Fishermen in Brazil were left shocked after discovering a Coca-Cola bottle that was produced for the France football World Cup in 1998.
The discovery in Guanabara Bay, in the state of Rio de Janeiro, on the coast of south-eastern Brazil, will no doubt have brought back painful memories of Brazil’s 3-0 defeat to France in the final following goals scored by Zinedine Zidane, 51, Emmanuel Petit, 53, and Marcel Desailly, 55.
The Coke bottle, produced a quarter of a century ago, featured caricatures of some of the Brazilian players who would lose to France in the final, including Ronaldo, now 47.
The two-litre bottle would normally take about 450 years to biodegrade, with bottlecaps reportedly biodegrading after ‘just’ 150 years.
The unnamed fishermen reportedly picked it up right off the beach after finding it in the sand.
There are more than 5.25 trillion macro and micro pieces of plastic in the oceans, which is roughly 46,000 pieces per square mile of ocean.

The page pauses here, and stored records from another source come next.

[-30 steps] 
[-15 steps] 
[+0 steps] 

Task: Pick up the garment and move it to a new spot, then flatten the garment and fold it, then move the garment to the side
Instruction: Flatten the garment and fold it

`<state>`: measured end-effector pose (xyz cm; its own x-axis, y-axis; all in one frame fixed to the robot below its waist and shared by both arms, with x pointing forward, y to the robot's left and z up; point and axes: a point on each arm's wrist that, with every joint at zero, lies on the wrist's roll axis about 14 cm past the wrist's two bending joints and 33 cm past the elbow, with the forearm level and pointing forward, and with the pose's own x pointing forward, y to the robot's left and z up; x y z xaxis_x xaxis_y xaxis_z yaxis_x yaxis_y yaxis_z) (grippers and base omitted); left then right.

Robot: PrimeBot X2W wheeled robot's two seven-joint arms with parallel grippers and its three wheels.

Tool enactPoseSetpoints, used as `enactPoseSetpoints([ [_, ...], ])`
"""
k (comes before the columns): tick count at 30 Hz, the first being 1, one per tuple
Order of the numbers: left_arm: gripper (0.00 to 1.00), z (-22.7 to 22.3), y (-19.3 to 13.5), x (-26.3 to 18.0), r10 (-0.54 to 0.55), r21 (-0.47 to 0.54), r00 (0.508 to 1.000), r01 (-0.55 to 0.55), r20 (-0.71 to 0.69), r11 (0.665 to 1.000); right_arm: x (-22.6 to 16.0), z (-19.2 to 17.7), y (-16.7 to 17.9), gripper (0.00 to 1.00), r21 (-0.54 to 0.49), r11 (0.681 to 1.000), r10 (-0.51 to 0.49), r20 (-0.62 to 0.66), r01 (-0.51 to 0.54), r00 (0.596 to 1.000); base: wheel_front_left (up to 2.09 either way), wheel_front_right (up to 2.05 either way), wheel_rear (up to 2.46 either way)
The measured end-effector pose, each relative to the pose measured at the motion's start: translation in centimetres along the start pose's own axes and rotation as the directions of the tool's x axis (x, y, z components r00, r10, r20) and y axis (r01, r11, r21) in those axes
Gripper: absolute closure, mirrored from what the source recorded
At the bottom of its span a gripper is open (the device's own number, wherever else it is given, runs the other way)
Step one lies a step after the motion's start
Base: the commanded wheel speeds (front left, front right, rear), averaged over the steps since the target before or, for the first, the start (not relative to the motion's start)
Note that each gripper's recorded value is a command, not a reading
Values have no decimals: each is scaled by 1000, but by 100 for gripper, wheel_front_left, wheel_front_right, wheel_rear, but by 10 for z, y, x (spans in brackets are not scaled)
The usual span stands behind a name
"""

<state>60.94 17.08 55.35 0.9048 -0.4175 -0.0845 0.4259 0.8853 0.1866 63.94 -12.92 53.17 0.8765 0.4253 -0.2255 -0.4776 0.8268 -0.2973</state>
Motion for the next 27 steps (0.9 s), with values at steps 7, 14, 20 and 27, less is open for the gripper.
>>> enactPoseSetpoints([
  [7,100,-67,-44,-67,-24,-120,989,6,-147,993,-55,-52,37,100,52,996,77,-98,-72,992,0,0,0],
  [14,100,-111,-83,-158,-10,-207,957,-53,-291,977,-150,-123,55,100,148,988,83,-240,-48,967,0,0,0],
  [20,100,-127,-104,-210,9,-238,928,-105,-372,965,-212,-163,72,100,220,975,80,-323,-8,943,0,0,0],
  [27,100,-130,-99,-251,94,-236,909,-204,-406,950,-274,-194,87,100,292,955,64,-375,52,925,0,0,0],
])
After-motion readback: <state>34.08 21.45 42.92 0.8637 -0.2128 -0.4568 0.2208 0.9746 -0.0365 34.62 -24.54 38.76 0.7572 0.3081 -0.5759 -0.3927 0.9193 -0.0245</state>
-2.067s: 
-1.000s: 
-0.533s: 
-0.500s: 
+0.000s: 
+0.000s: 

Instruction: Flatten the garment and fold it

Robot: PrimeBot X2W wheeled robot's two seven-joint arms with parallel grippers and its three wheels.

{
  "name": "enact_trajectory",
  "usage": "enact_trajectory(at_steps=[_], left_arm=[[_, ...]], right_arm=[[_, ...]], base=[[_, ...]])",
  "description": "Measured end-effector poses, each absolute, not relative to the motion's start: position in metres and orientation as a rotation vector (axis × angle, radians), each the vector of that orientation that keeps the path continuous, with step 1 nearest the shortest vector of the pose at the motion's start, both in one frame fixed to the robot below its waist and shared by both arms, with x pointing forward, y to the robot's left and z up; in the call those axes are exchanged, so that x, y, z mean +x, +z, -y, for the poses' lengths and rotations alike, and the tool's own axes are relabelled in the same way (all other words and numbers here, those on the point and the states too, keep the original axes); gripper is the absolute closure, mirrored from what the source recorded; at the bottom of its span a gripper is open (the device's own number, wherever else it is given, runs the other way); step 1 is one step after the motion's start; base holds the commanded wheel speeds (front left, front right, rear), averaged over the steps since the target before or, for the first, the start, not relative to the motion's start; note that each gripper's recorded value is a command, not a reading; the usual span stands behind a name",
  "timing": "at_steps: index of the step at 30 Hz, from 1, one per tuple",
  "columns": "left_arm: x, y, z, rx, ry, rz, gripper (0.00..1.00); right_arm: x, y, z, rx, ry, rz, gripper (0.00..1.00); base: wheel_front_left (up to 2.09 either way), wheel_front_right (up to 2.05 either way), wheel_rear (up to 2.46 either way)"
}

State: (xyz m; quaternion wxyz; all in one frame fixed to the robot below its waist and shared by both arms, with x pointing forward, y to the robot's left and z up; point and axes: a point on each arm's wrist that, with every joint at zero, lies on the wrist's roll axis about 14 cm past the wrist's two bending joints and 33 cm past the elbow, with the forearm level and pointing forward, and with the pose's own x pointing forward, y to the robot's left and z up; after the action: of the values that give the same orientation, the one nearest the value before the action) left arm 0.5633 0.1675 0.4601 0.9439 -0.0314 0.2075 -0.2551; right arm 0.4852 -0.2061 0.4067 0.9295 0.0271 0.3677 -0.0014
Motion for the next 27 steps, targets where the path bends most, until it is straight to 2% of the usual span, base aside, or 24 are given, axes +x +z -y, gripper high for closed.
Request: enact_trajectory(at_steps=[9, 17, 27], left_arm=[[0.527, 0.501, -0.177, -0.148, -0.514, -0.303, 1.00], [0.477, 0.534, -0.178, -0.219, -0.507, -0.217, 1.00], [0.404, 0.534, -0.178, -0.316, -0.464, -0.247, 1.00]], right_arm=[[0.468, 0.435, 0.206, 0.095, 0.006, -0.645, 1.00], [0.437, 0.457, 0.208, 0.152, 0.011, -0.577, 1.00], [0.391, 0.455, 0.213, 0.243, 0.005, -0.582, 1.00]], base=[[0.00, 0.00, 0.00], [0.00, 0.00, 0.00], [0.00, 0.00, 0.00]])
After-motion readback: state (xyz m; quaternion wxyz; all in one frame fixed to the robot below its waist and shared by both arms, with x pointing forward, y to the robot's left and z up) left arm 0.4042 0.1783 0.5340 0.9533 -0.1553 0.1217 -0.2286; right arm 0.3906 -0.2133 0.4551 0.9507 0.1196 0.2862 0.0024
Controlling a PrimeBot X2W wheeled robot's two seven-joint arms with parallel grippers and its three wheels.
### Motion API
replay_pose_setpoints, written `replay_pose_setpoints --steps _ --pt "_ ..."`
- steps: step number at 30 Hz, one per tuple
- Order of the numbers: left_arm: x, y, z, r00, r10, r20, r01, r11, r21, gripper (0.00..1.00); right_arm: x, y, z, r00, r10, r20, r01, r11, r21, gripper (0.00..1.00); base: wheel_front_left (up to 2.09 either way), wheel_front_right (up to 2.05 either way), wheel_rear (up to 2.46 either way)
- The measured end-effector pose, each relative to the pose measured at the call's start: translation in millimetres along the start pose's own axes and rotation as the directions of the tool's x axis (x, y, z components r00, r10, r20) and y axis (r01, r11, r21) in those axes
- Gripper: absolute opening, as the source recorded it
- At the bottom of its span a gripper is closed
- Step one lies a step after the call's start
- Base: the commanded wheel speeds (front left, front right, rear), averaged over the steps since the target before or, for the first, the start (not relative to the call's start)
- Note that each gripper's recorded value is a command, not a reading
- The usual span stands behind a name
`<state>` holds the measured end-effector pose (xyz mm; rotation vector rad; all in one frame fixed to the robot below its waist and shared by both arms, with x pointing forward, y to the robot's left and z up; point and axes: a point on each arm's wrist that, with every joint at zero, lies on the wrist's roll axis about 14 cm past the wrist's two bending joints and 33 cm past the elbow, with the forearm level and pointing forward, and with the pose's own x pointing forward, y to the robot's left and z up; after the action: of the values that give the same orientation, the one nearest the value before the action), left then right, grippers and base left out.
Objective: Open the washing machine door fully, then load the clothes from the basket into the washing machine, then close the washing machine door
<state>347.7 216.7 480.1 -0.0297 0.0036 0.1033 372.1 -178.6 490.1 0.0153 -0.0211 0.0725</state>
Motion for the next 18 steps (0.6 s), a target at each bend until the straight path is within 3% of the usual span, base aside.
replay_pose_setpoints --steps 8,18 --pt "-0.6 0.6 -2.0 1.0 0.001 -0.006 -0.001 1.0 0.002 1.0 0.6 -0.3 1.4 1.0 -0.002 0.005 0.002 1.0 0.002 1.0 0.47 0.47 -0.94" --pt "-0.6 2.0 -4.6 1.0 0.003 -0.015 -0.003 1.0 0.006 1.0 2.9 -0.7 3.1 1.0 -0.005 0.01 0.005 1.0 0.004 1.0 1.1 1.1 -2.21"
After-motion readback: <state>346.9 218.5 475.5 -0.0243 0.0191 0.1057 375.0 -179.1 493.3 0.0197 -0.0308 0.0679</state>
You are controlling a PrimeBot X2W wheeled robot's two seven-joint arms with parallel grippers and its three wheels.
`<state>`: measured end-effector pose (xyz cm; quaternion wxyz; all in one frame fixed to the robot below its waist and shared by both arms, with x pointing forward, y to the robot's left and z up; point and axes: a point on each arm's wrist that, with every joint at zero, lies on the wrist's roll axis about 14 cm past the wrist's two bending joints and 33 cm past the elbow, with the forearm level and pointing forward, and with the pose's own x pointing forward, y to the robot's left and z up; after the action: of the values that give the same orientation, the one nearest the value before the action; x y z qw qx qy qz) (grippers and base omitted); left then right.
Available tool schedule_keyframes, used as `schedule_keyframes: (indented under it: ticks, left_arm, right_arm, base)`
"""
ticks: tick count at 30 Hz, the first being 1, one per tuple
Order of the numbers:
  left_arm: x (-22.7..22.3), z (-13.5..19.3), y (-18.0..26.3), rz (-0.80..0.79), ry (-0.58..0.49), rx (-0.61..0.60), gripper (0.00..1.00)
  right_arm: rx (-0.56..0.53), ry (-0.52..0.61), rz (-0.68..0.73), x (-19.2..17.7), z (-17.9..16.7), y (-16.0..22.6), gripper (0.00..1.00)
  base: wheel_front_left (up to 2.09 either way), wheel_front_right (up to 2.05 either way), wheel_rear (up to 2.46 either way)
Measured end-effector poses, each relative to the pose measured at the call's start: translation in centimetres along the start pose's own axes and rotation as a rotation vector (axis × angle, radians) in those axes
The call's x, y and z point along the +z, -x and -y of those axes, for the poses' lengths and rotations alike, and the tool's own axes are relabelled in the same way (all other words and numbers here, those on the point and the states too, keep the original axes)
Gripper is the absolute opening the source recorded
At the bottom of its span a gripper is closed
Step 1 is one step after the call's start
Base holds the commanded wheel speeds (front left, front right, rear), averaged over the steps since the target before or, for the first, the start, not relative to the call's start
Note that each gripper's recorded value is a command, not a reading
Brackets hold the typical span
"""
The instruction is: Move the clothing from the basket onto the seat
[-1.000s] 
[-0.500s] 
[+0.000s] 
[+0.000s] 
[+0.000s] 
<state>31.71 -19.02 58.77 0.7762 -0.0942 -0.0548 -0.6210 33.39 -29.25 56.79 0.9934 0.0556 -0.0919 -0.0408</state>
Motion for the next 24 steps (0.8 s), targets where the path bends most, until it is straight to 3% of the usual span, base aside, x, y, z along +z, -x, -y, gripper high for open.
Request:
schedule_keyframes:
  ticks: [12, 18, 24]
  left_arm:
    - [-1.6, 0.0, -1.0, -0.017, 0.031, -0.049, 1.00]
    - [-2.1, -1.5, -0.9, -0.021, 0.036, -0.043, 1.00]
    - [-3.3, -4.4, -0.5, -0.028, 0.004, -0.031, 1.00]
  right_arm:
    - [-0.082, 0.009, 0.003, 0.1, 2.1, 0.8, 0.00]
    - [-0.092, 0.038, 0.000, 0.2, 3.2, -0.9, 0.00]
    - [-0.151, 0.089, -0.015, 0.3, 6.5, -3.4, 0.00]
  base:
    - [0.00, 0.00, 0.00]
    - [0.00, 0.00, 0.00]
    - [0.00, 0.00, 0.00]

Plastic makes up 80 per cent of all marine pollution, with between 8 and 10 metric tons of the stuff ending up in the world’s oceans every year.
Environmental groups have repeatedly called on Coca-Cola to stop producing plastic bottles and revert to recyclable glass bottles instead, a move that the American fizzy drinks giant has repeatedly refused to make.
Coca-Cola is the largest soft drink manufacturer in the world along with Pepsico and Unilever.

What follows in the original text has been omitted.